Boronizing, this process can usually be used to improve wear resistance, corrosion resistance, wear resistance and oxidation resistance. It can also be widely used in oil and gas refining, chemical extraction, automotive, agriculture, stamping, textile extrusion, injection molding and other industries. Iron-based coatings have recently received extensive attention from the industry due to their special mechanical, friction and corrosion resistance properties. Compared with ceramics or cermets that people have used before, iron-based materials are relatively cheap, and can be produced economically by various thermal methods, and are easy to manufacture and process.

Overview of iron boride FeB powder

Iron boride (FeB) is a gray powder and is insoluble in water. FeB is harder than Fe2B, but it is more fragile and more likely to break on impact. Feb is a soft ferromagnetic compound that becomes paramagnetic at temperatures above 325°C (617°F). FeB powder begins to react with ambient oxygen in the air above 300°C. Although a large amount of FeB material is expected to remain stable in air, FeB is a very hard compound (measured by Vickers indentation at 15-22 GPa), which is not ideal for bonding steel. Because the FeB layer is fragile and easily peels off steel or iron.

In February there is a zigzag chain of boron atoms coordinated by seven iron atoms. The boron atom has a slightly twisted single-ended triangular triangular prism iron atom ligand and two boron atom neighborhoods. BB single bond pitch is 178 PM, Fe-B single bond pitch is 215-220 PM, Fe-Fe single bond pitch is 240-272 PM. Each triangular prism shares two rectangular faces with nearby prisms, thus forming an infinite prism sequence.

FeB single crystals are occupied by bond domains. The binding domain is parallel to the easy axis and perpendicular to the hard axis. The structure of the closed domain is described as "stars and twists". The key field has a clear direction on the boundary of the home field, while the closed field is diamond-shaped.

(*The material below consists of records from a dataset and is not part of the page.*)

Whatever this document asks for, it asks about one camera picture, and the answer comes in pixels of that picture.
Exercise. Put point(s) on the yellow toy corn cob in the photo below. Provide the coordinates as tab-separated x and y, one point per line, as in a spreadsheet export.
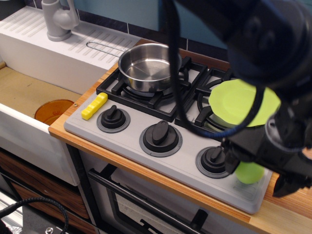
93	107

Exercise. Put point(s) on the stainless steel pot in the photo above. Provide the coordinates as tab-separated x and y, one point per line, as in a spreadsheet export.
144	68

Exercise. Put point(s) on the right black burner grate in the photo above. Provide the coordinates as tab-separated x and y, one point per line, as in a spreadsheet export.
197	108

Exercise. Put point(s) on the middle black stove knob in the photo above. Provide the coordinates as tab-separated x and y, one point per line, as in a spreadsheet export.
161	140

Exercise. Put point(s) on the white toy sink unit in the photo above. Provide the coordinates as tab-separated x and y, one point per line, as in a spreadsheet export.
43	71

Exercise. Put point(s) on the black stove knob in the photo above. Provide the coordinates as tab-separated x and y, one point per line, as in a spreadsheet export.
113	120
210	161
161	140

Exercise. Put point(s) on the small green toy pear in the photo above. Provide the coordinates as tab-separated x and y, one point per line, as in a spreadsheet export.
249	172

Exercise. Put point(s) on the wooden drawer fronts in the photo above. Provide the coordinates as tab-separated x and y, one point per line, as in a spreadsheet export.
21	180

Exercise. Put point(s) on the left black stove knob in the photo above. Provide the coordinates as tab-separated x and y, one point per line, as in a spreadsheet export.
113	120

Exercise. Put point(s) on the grey toy stove top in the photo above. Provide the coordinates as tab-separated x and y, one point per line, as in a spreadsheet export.
179	166

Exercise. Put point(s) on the grey toy faucet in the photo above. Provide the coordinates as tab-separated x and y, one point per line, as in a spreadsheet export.
59	22

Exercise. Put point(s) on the left black burner grate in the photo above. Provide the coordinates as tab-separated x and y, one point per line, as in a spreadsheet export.
160	104

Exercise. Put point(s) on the black burner grate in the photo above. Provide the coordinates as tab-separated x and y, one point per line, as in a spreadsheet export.
197	108
160	104

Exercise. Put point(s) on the light green plastic plate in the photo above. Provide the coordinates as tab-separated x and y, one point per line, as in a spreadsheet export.
232	100

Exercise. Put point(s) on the right black stove knob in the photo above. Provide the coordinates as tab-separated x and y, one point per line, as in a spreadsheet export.
210	161

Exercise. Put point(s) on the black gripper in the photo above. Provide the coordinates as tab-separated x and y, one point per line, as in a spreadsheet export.
253	145

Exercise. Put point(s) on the oven door with black handle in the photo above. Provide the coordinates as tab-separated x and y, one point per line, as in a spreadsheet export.
144	208

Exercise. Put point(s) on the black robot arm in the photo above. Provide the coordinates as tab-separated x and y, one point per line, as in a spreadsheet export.
270	47

Application of iron boride FeB powder

Iron-based coatings have recently received attention due to their mechanical, friction, and corrosion resistance. Compared with ceramics or cermets used by humans before, iron-based materials are relatively cheap and less strategic, can be produced economically by a variety of thermal methods, and are easy to manufacture and process.

Iron boride is generally used to improve wear resistance, corrosion resistance, wear resistance and oxidation resistance.

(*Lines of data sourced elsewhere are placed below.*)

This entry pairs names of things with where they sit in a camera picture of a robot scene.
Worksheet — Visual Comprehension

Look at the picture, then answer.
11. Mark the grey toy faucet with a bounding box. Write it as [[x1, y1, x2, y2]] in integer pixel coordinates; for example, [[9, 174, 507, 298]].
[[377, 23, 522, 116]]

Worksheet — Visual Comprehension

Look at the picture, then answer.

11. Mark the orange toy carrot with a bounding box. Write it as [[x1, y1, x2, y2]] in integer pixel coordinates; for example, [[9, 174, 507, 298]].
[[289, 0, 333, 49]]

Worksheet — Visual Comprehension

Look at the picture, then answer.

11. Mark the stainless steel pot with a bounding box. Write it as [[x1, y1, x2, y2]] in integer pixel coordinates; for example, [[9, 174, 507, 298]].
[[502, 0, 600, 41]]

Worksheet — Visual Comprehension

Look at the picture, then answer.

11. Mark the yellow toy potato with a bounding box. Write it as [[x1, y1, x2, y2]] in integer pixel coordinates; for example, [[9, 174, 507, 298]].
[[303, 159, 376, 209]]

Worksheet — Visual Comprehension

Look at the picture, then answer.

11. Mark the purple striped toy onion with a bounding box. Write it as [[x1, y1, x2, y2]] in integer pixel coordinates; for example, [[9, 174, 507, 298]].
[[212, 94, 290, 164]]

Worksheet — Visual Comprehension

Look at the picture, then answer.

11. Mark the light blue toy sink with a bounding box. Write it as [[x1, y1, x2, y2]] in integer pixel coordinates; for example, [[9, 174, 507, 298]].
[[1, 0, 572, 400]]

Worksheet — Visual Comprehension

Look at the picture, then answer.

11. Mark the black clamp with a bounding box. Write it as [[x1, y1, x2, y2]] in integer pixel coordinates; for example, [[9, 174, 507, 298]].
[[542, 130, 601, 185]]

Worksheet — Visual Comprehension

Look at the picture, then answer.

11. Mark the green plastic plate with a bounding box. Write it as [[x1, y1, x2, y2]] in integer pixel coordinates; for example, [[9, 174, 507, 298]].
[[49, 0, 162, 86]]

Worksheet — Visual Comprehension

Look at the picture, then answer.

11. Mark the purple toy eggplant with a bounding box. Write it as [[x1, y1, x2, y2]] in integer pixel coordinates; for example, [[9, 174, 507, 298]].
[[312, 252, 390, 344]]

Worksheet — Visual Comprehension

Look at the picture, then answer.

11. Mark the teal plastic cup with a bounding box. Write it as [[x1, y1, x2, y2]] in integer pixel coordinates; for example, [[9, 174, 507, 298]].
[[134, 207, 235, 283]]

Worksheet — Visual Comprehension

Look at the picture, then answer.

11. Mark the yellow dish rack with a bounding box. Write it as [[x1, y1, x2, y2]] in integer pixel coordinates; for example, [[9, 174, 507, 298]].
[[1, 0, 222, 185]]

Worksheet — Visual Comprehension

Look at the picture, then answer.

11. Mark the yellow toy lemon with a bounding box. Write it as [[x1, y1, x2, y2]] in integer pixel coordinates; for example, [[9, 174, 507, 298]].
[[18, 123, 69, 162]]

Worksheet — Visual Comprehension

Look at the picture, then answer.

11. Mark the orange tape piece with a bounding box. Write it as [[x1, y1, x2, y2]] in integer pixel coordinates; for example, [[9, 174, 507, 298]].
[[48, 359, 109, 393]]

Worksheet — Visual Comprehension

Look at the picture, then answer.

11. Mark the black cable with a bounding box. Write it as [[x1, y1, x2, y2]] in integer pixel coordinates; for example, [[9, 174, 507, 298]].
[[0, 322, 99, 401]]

Iron boride is used in oil and gas refining, chemical extraction, automotive, agriculture, stamping, textile extrusion and injection molding industries.

Iron boride FeB powder price

The price of iron boride FeB powder will vary randomly with the production cost of iron boride FeB powder, transportation cost, international situation, exchange rate and the supply and demand of iron boride FeB powder market. Tanki New Materials Co., Ltd. aims to help various industries and chemical wholesalers find high-quality, low-cost nanomaterials and chemicals by providing a full set of customized services. If you are looking for iron boride FeB powder, please feel free to send an inquiry to get the latest price of iron boride FeB powder.

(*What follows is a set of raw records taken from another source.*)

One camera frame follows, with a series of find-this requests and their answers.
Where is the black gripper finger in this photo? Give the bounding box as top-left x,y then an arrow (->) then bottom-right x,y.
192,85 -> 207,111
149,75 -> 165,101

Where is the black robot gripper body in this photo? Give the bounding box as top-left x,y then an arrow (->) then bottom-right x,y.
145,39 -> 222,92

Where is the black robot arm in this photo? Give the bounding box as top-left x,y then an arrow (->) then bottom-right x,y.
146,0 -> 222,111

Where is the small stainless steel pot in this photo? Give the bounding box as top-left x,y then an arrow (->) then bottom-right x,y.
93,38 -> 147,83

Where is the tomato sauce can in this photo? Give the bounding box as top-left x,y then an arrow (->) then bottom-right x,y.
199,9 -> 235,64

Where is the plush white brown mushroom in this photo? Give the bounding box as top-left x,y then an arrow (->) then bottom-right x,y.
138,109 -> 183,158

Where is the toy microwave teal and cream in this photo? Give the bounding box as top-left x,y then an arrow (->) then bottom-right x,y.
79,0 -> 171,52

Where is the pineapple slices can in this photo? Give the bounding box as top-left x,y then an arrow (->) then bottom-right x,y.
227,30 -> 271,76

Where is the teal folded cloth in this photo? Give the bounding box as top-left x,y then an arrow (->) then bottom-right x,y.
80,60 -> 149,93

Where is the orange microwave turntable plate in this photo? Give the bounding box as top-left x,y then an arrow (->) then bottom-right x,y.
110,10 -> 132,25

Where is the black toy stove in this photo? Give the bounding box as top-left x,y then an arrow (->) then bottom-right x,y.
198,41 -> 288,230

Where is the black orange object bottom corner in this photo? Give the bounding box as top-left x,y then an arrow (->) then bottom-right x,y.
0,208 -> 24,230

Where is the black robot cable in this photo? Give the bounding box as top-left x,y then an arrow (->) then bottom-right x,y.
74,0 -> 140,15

Suppliers of iron boride FeB powder

As a global supplier ofiron boride FeB powder, Tanki New Materials Co., Ltd. has extensive experience in the performance, application and cost-effective manufacturing of advanced engineering materials. The company has successfully developed a series of powder materials (titanium diboride, silicon hexaboride, molybdenum boride, iron boride), high-purity targets, functional ceramics and structural devices, and provides OEM services.